The Role of Robotic Process Automation (RPA) in Growing Australia’s Digital Workforce
Technology has undoubtedly changed the way we live and work. In Australia, as it happens in any other developed country, the progress of Internet and technology has a strong influence on the country’s economy and, by default, on the country’s labour market.
[Another significant factor that contributed to a shift in the way we work is the coronavirus pandemic. Read more here about how to conquer the ‘new normal’ after COVID-19 and about remote work and the future of RPA.]
According to Tomorrow’s Digitally Enabled Workforce Report, explosion in device connectivity, data volumes and computing speed, with rapid progress of automated systems and AI means that the role of new technologies, like RPA, is becoming more and more important for the way that employees perform their jobs. Within a company, software robots can perform some of the tasks quicker, more safely and more efficiently than humans.
In fact, all of these trends are transforming the way industries are doing business, reshaping the workforce and redefining jobs. Specialists believe that this progress is not constant, but rather exponential, and starting from 2020, changes are going to have a faster pace.
The report also estimates that 44% of jobs in Australia are potentially at high risk of computerization and automation, and the same time many new jobs are created by technology.
Australia’s workforce has to adapt to global trends and become digital.
Defining digital workforce
But first, how do we define digital workforce? According to a Deloitte Report entitled ‘Managing the digital workforce’, “digital workforce is a phrase that can be used to describe a variety of robotic and automated solutions for driving productivity efficiencies in the workplace”. While some of these technologies are in their early stages of development, others are widely adopted by companies from all kind of industries (such as robotic process automation).
In most cases, the digital workforce will not be a physical representation of a digital worker, but refers to a software robot that will be either working in the background or will be coordinated by humans through a command based interface.
For example, in companies, the adoption of Robotics Process Automation (RPA) enables workers to save up resources and to be more productive and efficient. In fact, the adoption of RPA will contribute to a massive transformation of today’s workforce.
And although software robots will be responsible for repetitive and time-consuming tasks, human beings are still needed in business organisations for the higher value tasks they perform, and the other jobs that will be created.
RPA allows employees to focus on value-added activities, using complex skills that a software doesn’t posses, such as: analytical thinking, complex problem-solving, decision-making abilities, creativity, initiative, flexibility and so on.
Current state of technology workforce in Australia
According to Deloitte’s Report ACS Australia’s Digital Pulse about the country’s digital economy, Australia had 772,100 technology workers in 2019. The number increased by 6.8% between 2018 and 2019. From 2015 to 2019, the technology workforce in Australia has grown at an average rate of over 5% annually.
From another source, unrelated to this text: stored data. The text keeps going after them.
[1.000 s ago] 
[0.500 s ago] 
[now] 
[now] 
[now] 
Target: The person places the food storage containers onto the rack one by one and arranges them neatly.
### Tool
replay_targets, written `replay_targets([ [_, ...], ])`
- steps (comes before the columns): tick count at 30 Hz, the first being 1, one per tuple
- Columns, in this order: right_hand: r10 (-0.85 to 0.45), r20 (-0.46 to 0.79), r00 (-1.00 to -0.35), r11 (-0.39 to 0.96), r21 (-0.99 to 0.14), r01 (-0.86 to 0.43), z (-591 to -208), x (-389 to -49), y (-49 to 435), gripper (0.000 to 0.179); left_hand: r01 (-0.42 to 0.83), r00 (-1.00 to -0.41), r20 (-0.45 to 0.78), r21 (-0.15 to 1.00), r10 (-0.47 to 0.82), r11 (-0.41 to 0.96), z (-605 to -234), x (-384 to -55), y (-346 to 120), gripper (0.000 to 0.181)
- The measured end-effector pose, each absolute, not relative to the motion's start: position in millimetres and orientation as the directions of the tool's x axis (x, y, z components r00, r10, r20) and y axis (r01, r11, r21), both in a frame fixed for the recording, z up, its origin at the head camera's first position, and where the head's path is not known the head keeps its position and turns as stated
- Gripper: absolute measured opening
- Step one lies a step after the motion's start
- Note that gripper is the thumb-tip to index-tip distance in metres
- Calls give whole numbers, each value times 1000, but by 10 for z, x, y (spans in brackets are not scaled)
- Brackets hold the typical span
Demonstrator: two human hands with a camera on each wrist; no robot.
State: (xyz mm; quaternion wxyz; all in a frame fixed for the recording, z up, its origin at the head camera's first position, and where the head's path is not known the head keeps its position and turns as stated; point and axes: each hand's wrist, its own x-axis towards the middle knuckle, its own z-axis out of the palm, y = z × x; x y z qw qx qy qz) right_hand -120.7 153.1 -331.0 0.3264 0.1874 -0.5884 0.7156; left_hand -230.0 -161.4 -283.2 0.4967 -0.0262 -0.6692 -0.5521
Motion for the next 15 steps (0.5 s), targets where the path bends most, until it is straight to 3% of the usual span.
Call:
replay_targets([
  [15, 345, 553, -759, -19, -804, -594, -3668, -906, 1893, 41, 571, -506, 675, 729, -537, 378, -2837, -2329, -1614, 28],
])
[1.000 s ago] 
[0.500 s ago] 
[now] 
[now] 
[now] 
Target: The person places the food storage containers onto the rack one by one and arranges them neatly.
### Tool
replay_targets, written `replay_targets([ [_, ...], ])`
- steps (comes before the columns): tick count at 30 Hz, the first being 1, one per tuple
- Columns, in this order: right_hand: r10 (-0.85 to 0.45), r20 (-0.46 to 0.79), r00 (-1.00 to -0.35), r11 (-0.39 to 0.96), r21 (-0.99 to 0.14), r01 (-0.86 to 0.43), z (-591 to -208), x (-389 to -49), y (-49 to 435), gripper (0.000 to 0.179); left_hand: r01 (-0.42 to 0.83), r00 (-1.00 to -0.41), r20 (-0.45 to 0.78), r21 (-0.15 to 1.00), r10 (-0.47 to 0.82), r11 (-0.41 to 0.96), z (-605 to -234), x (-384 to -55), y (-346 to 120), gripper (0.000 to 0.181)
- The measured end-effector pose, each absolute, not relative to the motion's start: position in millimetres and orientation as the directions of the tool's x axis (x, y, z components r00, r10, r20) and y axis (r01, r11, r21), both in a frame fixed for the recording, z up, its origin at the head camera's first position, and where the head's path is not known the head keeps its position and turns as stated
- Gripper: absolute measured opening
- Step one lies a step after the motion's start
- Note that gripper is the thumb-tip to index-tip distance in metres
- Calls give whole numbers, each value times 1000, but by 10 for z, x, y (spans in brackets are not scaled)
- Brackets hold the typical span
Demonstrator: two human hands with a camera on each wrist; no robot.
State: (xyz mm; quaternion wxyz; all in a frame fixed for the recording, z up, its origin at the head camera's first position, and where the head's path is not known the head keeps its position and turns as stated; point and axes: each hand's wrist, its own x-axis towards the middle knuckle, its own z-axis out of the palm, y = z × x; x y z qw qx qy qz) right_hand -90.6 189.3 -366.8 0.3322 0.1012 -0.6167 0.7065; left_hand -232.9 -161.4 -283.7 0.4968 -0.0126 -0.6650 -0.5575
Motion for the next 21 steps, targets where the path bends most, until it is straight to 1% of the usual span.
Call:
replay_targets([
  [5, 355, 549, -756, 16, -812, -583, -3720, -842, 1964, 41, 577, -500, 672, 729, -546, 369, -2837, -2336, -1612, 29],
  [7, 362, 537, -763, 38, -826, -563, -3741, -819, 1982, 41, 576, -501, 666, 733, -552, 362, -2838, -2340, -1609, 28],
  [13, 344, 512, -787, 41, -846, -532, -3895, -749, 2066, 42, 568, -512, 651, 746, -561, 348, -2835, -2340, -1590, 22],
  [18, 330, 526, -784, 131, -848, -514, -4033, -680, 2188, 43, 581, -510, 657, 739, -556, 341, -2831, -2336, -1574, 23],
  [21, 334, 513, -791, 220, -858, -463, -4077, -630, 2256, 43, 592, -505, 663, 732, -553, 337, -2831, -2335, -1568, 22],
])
This report estimates that, in the medium term, these numbers will continue to grow. On average, the technology workforce is expected to grow at 3.1% on average for the next five years. At that pace, by 2027, there will be more than one million technology workers in Australia.
The Centre for Innovative Industry Economic Research (CIIER) estimates that Internet and Communications Technology and related services industry subdivisions, directly contributed $56.3 billion to Australia’s economy in 2018–2019.
Impact of RPA on the Australian labour market
Nowadays, we live in a society where the world population is ageing. Fewer children are born, and more people live over the age of 80, as young adults focus on studies and careers. For example, Australia is among the countries with the highest life expectancy at age 65 — around 20 years for both sexes.
The downside of the ageing population phenomenon is the pressure felt on the Australian labour market. But the good news is that technology could be very helpful, supporting the changes that come along with this demographic shift.
The way that RPA contributes to shaping the future labour market is clear. It enables employees to complete complex tasks while repetitive operations could be done cheaper and easier by software robots. Read more here about the impact of RPA on the changing global labour market.
Moreover, Daniel Dines, founder of UiPath, the leading Robotic Process Automation vendor globally, sees a future with ‘s robot for every person’, just like Bill Gates talked about ‘a computer on every desk’. The vision of Dines would mean that every employee could delegate some routine tasks to a software robot. Companies across the globe have already embraced the ‘a robot for every person’ strategy, seeing great results.